- [Supplied information]
───
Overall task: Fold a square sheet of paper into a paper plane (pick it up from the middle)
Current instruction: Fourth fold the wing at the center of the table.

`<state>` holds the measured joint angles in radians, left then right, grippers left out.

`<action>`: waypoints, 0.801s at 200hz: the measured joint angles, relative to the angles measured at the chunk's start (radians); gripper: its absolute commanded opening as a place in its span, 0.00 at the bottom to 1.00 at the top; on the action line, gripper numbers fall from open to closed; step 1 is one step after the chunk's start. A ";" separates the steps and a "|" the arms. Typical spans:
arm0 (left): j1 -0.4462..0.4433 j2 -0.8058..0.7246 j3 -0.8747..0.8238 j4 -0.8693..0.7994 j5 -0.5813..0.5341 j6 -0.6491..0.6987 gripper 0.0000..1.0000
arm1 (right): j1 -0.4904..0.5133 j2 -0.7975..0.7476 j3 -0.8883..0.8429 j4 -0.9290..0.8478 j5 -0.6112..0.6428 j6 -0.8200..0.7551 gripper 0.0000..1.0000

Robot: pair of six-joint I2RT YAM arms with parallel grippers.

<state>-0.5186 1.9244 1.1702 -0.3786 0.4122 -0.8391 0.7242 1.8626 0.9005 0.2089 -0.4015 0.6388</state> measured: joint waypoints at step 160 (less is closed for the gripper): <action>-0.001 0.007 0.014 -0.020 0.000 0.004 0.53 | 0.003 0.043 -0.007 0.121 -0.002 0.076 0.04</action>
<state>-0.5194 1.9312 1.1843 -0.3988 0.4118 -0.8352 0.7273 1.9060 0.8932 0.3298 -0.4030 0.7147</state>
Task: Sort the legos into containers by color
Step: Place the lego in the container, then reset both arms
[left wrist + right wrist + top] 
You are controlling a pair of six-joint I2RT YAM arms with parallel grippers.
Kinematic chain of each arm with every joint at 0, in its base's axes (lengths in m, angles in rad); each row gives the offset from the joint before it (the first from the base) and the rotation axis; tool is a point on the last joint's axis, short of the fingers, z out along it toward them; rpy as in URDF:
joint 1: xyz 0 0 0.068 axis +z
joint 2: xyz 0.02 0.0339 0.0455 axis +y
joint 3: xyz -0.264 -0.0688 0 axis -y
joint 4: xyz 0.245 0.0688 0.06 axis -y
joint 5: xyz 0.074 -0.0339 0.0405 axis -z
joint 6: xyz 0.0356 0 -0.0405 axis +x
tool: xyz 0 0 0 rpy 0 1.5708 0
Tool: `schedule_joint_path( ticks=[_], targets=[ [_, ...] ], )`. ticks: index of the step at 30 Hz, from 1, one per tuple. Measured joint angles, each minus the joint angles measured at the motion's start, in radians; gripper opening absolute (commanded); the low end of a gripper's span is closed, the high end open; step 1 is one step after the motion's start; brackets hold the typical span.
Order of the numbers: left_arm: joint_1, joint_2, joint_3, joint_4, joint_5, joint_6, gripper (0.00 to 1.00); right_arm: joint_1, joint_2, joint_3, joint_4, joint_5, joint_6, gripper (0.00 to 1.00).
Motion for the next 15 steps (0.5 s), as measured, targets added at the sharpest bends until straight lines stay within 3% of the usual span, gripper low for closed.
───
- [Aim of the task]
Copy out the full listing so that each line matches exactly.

- [Result of the task]
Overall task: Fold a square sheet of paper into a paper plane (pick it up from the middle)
Current instruction: Fourth fold the wing at the center of the table.

`<state>` holds the measured joint angles in radians, left then right, grippers left out.

`<action>`: waypoints, 0.801s at 200hz: the measured joint angles, relative to the angles measured at the chunk's start (radians); gripper: its absolute commanded opening as a place in its span, 0.00 at the bottom to 1.00 at the top; on the action line, gripper numbers fall from open to closed; step 1 is one step after the chunk's start. A ";" separates the steps and a "|" the arms. Typical spans:
arm0 (left): j1 -0.4462..0.4433 j2 -0.8058..0.7246 j3 -0.8747..0.8238 j4 -0.8693..0.7994 j5 -0.5813..0.5341 j6 -0.6491..0.6987 gripper 0.0000..1.0000
arm1 (right): j1 -0.4904..0.5133 j2 -0.7975..0.7476 j3 -0.8883..0.8429 j4 -0.9290..0.8478 j5 -0.6112..0.6428 j6 -0.8200..0.7551 gripper 0.0000..1.0000

Robot: pair of six-joint I2RT YAM arms with parallel grippers.

<state>-0.5186 1.9244 1.1702 -0.3786 0.4122 -0.8391 0.7242 1.8626 0.9005 0.2089 -0.4015 0.6388</state> measured: joint waypoints at step 160 (less is closed for the gripper): <action>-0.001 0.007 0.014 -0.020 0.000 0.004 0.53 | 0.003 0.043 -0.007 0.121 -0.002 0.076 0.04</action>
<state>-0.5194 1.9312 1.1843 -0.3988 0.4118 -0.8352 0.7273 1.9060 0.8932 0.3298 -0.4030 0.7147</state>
Task: Sort the legos into containers by color
Step: Place the lego in the container, then reset both arms
[left wrist + right wrist + top] 
You are controlling a pair of six-joint I2RT YAM arms with parallel grippers.
Kinematic chain of each arm with every joint at 0, in its base's axes (lengths in m, angles in rad); each row gives the offset from the joint before it (the first from the base) and the rotation axis; tool is a point on the last joint's axis, short of the fingers, z out along it toward them; rpy as in URDF:
joint 1: xyz 0 0 0.068 axis +z
joint 2: xyz 0.02 0.0339 0.0455 axis +y
joint 3: xyz -0.264 -0.0688 0 axis -y
joint 4: xyz 0.245 0.0688 0.06 axis -y
joint 5: xyz 0.074 -0.0339 0.0405 axis -z
joint 6: xyz 0.0356 0 -0.0405 axis +x
tool: xyz 0 0 0 rpy 0 1.5708 0
Tool: `schedule_joint_path( ticks=[_], targets=[ [_, ...] ], )`. ticks: index of the step at 30 Hz, from 1, one per tuple. Measured joint angles, each minus the joint angles measured at the motion's start, in radians; gripper opening absolute (commanded); the low end of a gripper's span is closed, the high end open; step 1 is one step after the motion's start; brackets hold the typical span.
Order of the numbers: left_arm: joint_1, joint_2, joint_3, joint_4, joint_5, joint_6, gripper (0.00 to 1.00); right_arm: joint_1, joint_2, joint_3, joint_4, joint_5, joint_6, gripper (0.00 to 1.00).
Motion for the next 15 steps (0.5 s), as measured, targets added at the sharpest bends until straight lines stay within 3% of the usual span, gripper low for closed.

The answer given above is complete as it stands.